MOYENS ANNEXES au présent arrêt Moyens produits par la SCP Thouvenin, Coudray et Grévy, avocat aux Conseils, pour Mme W....

PREMIER MOYEN DE CASSATION Le moyen fait grief à l'arrêt attaqué d'AVOIR refusé de renvoyer à la juridiction administrative l'examen de la légalité de la décision du 27 mars 2013 de l'inspecteur du travail qui a autorisé le licenciement et d'AVOIR en conséquence refusé d'ordonner l'inscription au passif la liquidation judiciaire de l'ADMR de Mont de Marsan des sommes demandées au titre du licenciement nul ou dépourvu de cause réelle et sérieuse.
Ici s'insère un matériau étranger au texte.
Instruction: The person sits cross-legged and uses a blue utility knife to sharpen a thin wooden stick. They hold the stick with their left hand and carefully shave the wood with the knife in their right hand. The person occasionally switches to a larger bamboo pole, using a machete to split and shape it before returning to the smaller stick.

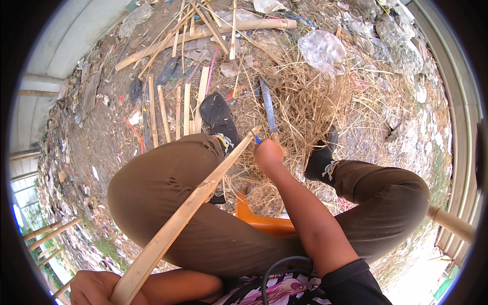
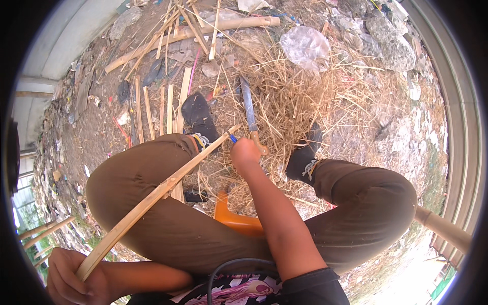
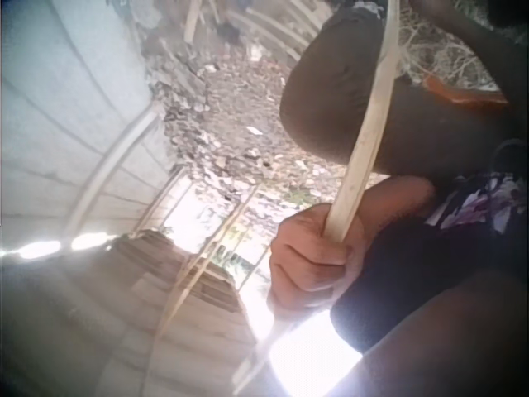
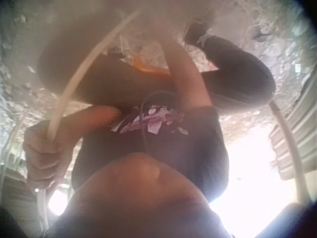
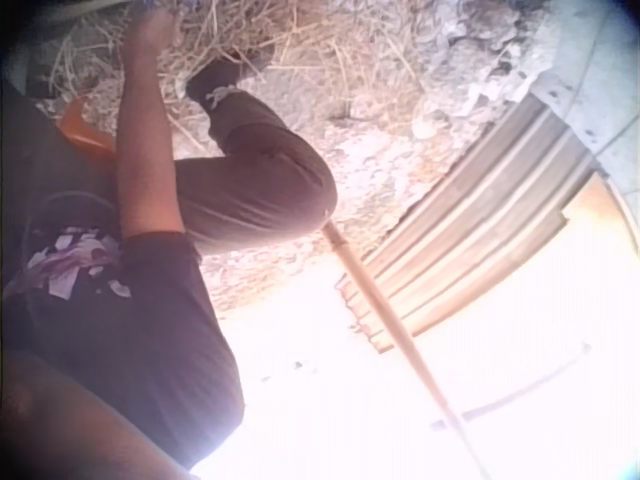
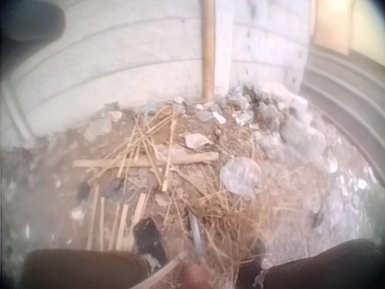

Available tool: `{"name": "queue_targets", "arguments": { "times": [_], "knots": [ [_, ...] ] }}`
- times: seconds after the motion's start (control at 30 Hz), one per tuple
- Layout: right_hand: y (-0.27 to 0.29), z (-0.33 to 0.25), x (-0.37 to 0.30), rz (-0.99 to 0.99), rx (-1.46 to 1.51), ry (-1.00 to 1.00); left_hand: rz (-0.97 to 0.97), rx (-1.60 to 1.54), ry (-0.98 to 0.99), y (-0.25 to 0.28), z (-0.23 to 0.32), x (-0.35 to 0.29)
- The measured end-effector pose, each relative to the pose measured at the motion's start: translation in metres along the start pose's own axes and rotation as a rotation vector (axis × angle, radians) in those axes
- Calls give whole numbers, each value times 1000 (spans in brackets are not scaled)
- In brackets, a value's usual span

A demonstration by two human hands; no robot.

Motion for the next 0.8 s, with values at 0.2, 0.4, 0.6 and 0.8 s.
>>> {"name": "queue_targets", "arguments": {
  "times": [0.2, 0.4, 0.6, 0.8],
  "knots": [
    [-15, 7, 11, 50, 75, -23, 267, -304, -423, 1, 2, -4],
    [-21, 12, 23, 25, 34, -116, 422, -632, -753, -17, -18, 4],
    [-21, 21, 37, -23, -47, -123, 338, -425, -525, -14, -16, -1],
    [-19, 19, 42, -96, -99, -235, 290, -535, -608, -20, -20, 1]
  ]
}}
Point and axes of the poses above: each hand's wrist, its own x-axis towards the middle knuckle, its own y-axis out of the back of the hand, z = x × y, the point moved 4 cm from there along x, towards the middle knuckle, and after that the axes turned 5 degrees about x, right-handed, at the moved point
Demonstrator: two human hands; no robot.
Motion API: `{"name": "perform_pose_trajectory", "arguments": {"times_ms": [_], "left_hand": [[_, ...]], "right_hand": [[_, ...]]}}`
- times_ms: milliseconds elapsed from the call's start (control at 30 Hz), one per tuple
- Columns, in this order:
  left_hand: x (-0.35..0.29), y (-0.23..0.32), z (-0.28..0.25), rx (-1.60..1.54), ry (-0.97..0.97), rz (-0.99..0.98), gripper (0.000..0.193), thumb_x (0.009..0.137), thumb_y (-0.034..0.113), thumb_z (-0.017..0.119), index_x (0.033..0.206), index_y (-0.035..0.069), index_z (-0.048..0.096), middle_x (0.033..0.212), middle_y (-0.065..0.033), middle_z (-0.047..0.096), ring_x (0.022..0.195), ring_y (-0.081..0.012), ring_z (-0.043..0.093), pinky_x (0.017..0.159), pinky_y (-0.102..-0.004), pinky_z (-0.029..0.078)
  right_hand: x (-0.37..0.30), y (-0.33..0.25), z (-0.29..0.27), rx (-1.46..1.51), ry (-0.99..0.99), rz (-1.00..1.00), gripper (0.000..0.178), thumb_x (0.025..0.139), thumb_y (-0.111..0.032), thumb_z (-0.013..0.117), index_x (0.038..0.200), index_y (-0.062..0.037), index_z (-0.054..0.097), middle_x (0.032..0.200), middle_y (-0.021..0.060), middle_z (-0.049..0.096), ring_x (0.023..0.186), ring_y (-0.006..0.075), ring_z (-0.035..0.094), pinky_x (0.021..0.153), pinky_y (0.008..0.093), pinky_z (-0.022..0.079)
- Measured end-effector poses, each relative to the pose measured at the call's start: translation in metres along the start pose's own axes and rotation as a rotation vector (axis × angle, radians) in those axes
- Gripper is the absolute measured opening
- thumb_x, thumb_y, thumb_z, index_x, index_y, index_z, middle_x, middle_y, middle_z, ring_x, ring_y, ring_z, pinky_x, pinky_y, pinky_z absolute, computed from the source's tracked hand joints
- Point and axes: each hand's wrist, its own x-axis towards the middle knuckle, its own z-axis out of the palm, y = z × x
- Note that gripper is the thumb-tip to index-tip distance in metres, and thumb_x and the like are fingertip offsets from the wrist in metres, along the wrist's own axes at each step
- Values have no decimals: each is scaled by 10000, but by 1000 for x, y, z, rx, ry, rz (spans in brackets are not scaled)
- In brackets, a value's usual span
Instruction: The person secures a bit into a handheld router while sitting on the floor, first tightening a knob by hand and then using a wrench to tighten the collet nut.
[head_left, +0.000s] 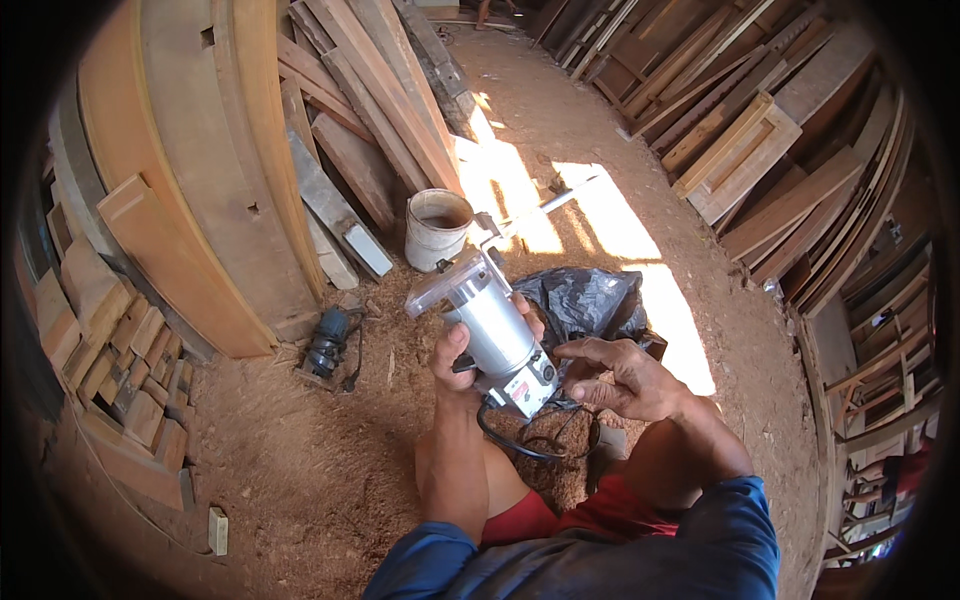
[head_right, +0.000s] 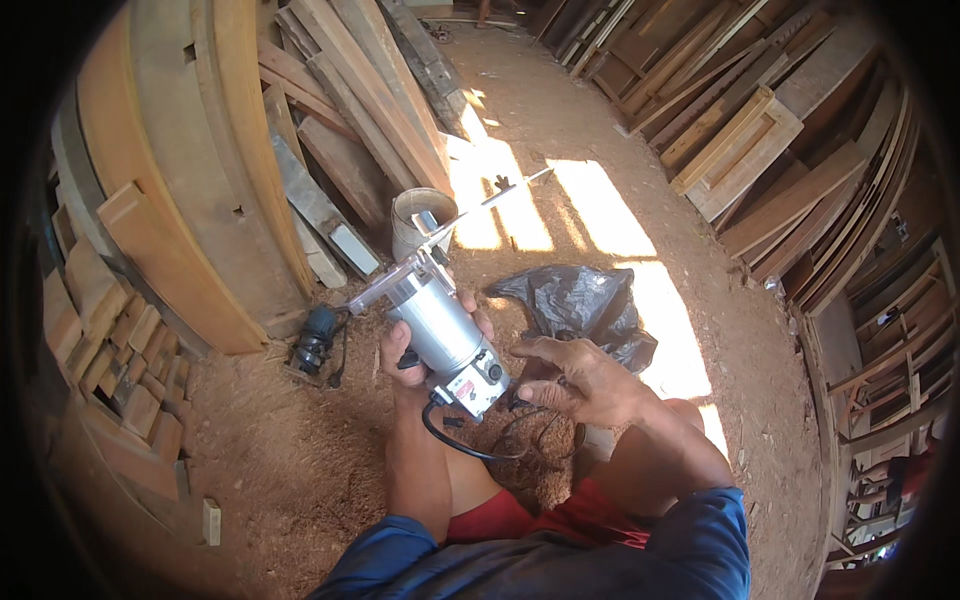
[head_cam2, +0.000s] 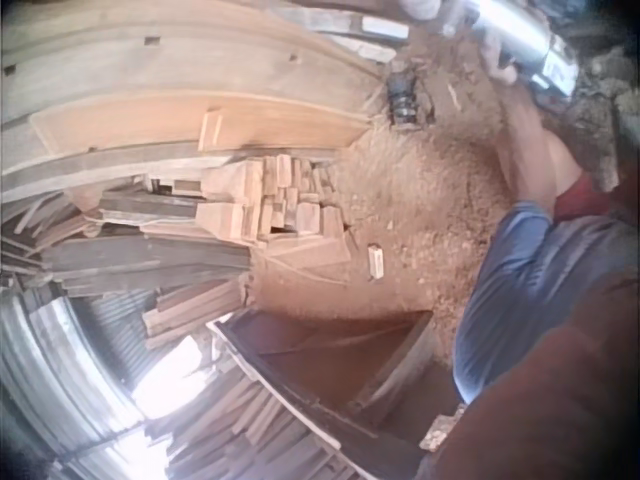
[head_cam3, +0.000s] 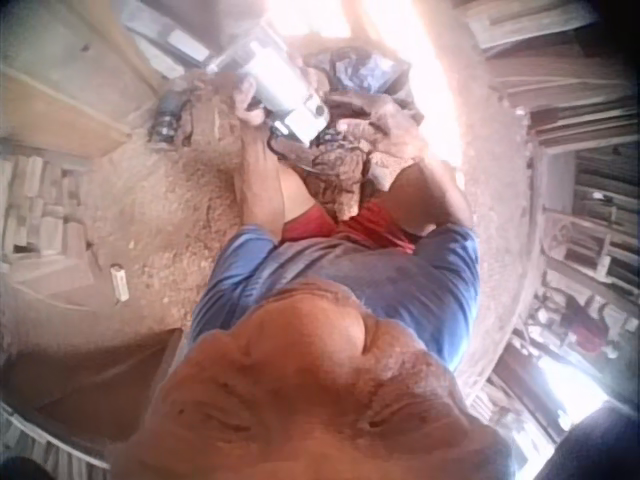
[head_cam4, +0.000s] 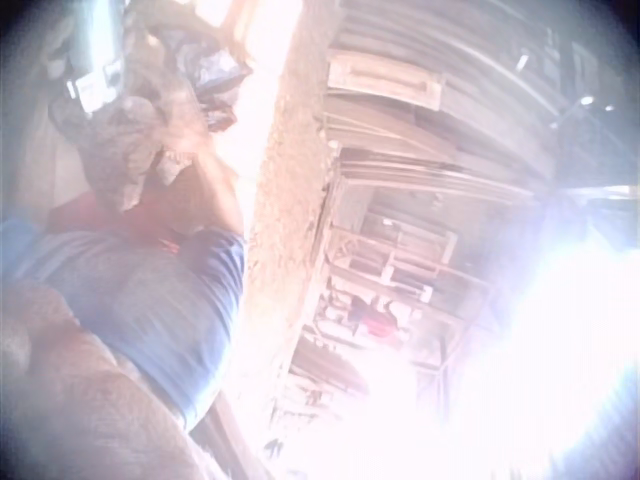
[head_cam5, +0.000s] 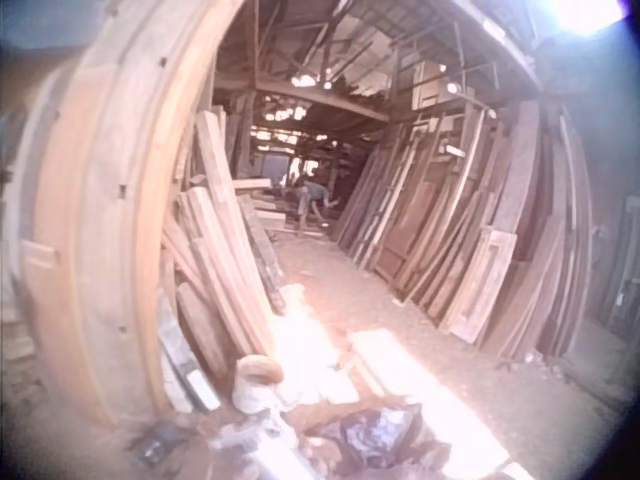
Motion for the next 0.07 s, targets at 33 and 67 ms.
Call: {"name": "perform_pose_trajectory", "arguments": {"times_ms": [33, 67], "left_hand": [[0, -4, -4, -11, -44, -2, 819, 880, 515, 658, 1464, 19, 368, 1201, -203, 581, 1060, -390, 666, 840, -522, 609], [2, -9, -6, -24, -90, -7, 861, 882, 504, 661, 1514, 32, 313, 1216, -222, 567, 1068, -415, 667, 826, -556, 622]], "right_hand": [[-3, 4, -5, -87, -59, 28, 647, 982, -369, 705, 1466, 12, 505, 1080, 210, 743, 1035, 301, 723, 934, 453, 543], [-8, 10, -12, -172, -114, 59, 645, 984, -374, 701, 1474, -3, 506, 1094, 214, 742, 1045, 314, 724, 942, 469, 542]]}}
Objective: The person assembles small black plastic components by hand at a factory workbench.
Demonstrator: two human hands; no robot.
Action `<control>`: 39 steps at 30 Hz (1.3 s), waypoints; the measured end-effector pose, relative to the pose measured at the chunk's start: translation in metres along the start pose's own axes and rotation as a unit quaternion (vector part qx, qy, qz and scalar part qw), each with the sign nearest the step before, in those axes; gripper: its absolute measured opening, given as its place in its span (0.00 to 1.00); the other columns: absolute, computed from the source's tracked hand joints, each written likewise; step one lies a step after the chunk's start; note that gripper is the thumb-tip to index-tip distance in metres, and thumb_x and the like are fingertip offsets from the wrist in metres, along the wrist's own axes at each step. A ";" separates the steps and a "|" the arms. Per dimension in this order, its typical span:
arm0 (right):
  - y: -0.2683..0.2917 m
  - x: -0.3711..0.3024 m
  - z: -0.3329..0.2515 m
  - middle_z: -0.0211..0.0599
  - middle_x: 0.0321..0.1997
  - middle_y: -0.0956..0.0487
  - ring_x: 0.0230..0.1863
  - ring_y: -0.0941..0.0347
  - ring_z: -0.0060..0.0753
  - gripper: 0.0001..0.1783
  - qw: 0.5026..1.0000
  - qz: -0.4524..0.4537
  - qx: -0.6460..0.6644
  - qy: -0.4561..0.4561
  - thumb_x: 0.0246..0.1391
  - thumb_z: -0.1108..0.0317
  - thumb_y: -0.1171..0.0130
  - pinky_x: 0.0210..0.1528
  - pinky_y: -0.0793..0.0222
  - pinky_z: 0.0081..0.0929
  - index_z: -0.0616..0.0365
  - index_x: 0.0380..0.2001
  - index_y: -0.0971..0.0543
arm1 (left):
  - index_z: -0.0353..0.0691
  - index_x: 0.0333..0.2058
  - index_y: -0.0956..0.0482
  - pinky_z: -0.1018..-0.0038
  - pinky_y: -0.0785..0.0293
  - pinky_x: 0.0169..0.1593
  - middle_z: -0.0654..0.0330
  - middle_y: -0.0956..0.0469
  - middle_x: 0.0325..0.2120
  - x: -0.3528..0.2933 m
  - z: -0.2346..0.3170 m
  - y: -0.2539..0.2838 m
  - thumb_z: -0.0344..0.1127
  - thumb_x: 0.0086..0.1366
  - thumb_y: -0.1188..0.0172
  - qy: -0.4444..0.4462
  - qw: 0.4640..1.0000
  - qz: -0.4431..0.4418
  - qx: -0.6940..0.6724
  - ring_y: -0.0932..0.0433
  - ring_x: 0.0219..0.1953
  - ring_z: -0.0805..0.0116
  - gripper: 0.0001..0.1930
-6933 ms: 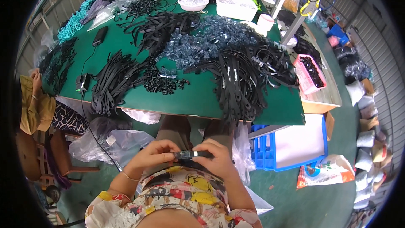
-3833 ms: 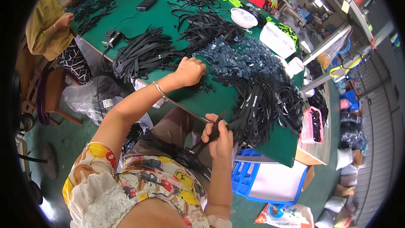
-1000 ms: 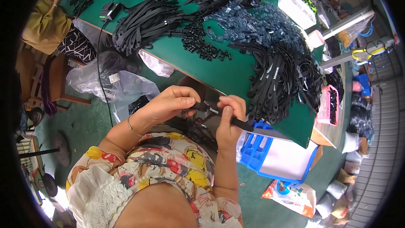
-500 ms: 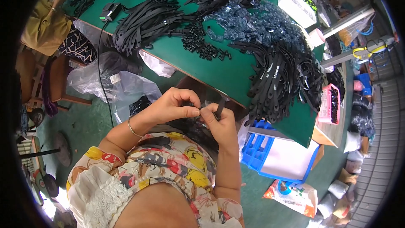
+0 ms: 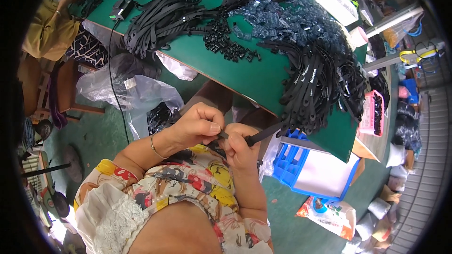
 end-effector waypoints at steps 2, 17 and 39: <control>0.000 -0.003 0.003 0.29 0.10 0.38 0.11 0.46 0.18 0.14 0.999 -0.002 0.038 -0.012 0.49 0.69 0.49 0.15 0.52 0.18 0.60 0.12 0.35 | 0.35 0.20 0.29 0.83 0.45 0.19 0.64 0.33 0.13 0.001 -0.003 0.002 0.38 0.54 0.43 -0.015 0.998 0.004 -0.062 0.38 0.14 0.79 0.12; 0.005 0.017 -0.020 0.31 0.40 0.34 0.29 0.38 0.15 0.18 0.954 -0.032 -0.274 0.116 0.40 0.71 0.33 0.28 0.44 0.10 0.62 0.35 0.28 | 0.30 0.33 0.25 0.84 0.38 0.26 0.62 0.27 0.21 -0.001 0.024 0.011 0.43 0.62 0.49 0.000 0.995 0.001 0.101 0.33 0.22 0.78 0.18; 0.000 0.014 0.005 0.35 0.30 0.29 0.27 0.35 0.23 0.15 0.881 -0.053 -0.467 0.057 0.44 0.77 0.40 0.29 0.38 0.18 0.62 0.38 0.27 | 0.40 0.35 0.29 0.78 0.32 0.36 0.62 0.26 0.29 -0.006 0.003 0.064 0.39 0.61 0.44 -0.083 0.940 0.194 -0.268 0.28 0.29 0.75 0.10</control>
Point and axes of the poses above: each hand's wrist, its own x-axis towards the middle knuckle, its own y-axis out of the back of the hand, z = x × y, the point moved 9 cm from there along x, towards the middle knuckle
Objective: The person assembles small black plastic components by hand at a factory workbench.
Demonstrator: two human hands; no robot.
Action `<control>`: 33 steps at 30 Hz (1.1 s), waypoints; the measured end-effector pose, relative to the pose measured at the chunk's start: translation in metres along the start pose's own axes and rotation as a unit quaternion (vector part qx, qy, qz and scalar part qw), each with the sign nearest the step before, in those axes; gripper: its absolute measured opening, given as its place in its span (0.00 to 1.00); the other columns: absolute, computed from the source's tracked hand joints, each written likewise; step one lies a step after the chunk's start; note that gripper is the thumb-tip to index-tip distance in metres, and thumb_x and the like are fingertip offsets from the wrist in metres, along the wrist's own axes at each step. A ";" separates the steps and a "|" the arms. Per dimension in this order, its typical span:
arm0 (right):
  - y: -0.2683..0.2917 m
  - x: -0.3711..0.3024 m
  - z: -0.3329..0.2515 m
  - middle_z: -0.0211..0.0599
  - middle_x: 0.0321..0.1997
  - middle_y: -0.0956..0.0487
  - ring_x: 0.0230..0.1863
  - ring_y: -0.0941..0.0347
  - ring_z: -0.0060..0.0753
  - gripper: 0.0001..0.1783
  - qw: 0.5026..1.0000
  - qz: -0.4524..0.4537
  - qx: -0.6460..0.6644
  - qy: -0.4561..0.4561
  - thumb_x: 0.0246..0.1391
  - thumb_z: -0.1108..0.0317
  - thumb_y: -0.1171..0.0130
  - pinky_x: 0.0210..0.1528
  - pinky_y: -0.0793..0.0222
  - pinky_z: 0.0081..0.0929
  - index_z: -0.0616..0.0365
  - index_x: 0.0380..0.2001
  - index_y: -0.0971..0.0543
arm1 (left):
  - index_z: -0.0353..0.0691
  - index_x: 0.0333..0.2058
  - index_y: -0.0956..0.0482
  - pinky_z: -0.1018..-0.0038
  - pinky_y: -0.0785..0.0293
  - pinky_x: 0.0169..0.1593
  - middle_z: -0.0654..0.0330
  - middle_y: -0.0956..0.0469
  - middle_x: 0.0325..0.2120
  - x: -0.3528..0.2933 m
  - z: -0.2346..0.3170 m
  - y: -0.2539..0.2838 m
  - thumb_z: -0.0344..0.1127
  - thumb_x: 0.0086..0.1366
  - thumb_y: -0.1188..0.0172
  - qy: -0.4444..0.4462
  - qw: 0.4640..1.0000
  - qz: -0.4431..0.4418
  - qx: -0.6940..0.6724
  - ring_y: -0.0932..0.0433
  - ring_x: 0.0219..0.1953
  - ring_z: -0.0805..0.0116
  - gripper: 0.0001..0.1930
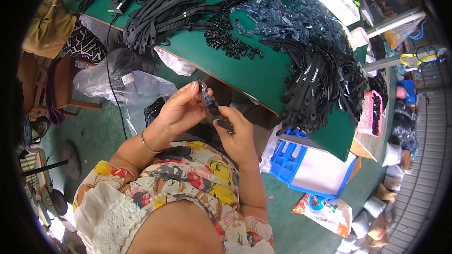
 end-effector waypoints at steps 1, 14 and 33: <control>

AUX MOTIFS propres QUE Sur le licenciement : En application de l'article L. 2411-5 du code du travail, "Le licenciement d'un délégué du personnel ne peut intervenir qu'après autorisation de l 'inspection du travail.

En application de cet article, le juge judiciaire, en l'état d'une autorisation administrative accordée à l'employeur de licencier un salarié protégé, ne peut, sans violer le principe de séparation des pouvoirs, apprécier le bien-fondé du licenciement pour motif économique.

Pour les mêmes raisons, le juge judiciaire n 'est pas compétent pour apprécier le respect par l'employeur de l'obligation de reclassement qui est du ressort de l'autorité administrative".